[Start of Attachment]
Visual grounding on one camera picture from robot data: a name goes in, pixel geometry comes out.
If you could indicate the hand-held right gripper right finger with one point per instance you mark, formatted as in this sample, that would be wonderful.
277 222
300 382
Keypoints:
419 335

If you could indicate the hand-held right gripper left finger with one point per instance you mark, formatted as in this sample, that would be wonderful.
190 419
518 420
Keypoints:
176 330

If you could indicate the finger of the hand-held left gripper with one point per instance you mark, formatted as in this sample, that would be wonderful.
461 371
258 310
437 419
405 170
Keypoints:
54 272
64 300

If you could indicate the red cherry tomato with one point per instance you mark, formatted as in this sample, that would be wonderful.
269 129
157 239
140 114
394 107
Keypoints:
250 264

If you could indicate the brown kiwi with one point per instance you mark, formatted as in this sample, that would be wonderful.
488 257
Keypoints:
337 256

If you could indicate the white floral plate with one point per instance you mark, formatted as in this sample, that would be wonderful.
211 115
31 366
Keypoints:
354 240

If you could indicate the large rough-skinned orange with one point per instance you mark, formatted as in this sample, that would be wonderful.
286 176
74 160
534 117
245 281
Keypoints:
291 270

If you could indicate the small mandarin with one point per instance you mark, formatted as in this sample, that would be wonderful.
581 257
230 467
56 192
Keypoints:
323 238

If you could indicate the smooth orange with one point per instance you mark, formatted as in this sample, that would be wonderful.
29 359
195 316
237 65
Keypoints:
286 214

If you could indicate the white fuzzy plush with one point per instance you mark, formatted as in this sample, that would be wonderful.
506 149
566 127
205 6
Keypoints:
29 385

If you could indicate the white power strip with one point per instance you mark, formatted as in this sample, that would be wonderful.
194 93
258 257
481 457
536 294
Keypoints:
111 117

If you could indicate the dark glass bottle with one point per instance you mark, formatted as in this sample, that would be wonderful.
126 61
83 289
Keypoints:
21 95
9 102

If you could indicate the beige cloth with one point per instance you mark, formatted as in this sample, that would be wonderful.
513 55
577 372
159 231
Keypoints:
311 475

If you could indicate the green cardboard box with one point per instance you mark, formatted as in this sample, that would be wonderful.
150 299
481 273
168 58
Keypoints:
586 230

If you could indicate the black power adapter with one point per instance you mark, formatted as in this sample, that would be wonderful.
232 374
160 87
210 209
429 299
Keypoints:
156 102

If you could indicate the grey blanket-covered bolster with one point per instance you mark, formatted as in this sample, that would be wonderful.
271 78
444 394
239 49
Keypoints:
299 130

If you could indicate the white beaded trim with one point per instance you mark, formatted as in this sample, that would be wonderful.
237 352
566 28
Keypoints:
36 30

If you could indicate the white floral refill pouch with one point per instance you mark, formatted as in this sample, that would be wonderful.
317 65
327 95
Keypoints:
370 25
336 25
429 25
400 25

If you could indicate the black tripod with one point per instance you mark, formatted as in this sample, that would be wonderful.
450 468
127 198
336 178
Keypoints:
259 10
[End of Attachment]
[Start of Attachment]
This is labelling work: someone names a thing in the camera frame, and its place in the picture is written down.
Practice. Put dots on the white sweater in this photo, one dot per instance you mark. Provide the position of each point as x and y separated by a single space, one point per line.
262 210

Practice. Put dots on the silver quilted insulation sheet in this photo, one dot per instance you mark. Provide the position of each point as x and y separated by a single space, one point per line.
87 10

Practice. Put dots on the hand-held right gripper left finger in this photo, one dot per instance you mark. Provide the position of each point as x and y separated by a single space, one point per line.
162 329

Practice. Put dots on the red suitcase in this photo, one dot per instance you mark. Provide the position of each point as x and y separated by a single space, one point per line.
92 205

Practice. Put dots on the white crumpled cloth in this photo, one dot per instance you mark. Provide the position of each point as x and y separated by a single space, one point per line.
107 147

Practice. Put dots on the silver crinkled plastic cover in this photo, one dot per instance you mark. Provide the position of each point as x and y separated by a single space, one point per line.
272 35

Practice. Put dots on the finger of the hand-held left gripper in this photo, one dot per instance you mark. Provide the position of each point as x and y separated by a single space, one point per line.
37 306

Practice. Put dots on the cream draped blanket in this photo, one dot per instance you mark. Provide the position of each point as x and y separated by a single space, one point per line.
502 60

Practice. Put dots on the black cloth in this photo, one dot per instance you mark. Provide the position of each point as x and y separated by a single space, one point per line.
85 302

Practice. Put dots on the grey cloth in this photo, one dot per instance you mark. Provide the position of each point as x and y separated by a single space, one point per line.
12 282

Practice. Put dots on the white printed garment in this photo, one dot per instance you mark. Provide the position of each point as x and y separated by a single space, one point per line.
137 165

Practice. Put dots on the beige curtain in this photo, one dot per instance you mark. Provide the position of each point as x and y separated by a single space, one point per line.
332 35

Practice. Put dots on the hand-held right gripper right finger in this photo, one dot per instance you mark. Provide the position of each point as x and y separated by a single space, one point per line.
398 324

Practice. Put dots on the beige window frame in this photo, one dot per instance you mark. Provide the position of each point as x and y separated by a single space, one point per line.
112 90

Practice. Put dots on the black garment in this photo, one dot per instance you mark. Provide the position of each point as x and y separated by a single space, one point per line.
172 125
[End of Attachment]
[Start of Attachment]
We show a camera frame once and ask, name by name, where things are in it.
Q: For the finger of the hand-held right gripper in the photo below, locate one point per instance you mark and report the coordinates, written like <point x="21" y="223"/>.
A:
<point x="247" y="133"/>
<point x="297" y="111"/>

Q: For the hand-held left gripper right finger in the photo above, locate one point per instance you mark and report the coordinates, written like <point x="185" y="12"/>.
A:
[End of Attachment]
(EXERCISE BRIEF): From the listing above, collect each line in which the string "orange" appears.

(OUTPUT OF THE TASK):
If you could indicate the large rough-skinned orange with one point per instance you mark, formatted as in this sample, that would be wonderful.
If you could indicate the smooth orange with one point per instance you mark, formatted as in this sample, that would be wonderful.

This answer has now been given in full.